Original post on Quora

2 thoughts on “Why has the human brain evolved so much more than any other animals?

  1. >Consider this: brainless microbes have been around for four billion years, surviving asteroid impacts so big that the oceans boiled away. There have been jellyfish with simple neural nets for six hundred million years, and cockroaches with tiny brains incapable of learning for four hundred million years. 

    This sort of reasoning needs to be handled with care. Consider this: Turtles with very short, slow legs have survived for millions of years. Worms with *no legs at all* have survived for hundreds of millions of years. What the hell good are the cheetah’s long, ridiculously fast legs? Well, obviously they exploit a wholly different ecological niche than the others, and thus they evolve in a different direction. 

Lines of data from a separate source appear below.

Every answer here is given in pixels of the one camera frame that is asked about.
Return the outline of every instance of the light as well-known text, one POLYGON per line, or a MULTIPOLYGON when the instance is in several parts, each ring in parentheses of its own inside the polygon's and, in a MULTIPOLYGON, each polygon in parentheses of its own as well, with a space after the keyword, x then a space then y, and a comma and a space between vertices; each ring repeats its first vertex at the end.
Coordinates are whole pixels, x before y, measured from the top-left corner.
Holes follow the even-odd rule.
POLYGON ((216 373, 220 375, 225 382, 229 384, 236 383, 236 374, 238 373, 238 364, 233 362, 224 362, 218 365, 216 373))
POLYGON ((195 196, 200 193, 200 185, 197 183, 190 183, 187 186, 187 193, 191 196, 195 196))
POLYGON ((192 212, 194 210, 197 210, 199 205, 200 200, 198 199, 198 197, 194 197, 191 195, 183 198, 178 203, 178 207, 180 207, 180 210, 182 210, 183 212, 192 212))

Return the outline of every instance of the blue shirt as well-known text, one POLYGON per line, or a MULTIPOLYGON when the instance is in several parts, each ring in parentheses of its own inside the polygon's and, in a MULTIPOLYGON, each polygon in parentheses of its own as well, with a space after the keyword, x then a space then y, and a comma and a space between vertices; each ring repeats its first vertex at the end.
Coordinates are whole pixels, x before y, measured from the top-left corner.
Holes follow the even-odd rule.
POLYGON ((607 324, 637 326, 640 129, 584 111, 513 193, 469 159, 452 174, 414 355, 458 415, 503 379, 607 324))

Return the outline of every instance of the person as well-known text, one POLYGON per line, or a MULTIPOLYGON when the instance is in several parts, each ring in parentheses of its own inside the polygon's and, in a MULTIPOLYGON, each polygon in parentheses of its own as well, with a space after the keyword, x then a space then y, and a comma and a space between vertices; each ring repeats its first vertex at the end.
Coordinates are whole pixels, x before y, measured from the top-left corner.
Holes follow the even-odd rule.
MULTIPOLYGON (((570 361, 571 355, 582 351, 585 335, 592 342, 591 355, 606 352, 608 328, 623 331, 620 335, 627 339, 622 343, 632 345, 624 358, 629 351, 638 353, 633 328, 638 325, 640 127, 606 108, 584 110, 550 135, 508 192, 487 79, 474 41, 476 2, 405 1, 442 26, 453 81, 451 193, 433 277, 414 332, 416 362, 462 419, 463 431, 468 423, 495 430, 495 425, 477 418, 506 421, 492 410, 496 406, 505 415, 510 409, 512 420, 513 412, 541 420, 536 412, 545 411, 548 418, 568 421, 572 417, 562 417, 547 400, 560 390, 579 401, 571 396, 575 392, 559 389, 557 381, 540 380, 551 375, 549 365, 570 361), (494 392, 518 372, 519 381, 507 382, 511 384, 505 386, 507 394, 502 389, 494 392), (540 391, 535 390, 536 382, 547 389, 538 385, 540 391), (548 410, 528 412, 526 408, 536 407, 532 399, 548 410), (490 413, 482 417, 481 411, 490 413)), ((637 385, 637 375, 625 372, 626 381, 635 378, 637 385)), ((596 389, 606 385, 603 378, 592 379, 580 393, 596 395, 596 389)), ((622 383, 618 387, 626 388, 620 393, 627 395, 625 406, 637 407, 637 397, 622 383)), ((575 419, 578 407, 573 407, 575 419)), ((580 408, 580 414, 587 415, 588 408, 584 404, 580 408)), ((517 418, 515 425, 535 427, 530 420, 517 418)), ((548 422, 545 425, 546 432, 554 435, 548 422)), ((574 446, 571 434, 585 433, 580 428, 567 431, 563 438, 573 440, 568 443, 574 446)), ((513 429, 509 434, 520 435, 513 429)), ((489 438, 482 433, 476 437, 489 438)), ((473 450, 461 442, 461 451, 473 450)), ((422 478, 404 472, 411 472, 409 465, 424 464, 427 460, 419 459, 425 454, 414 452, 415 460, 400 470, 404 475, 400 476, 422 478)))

    • Yeah, but the cheetah’s long legs aren’t causing massive global extinctions, they haven’t armed mutually antagonistic groups of cheetahs with massive nuclear arsenals, and they aren’t altering the earth’s climate by burning fossil fuels and deforesting enormous areas. The big brain isn’t just another adaptation, it’s one with enormous global consequences, because our niche has expanded to fill pretty much the entire biosphere.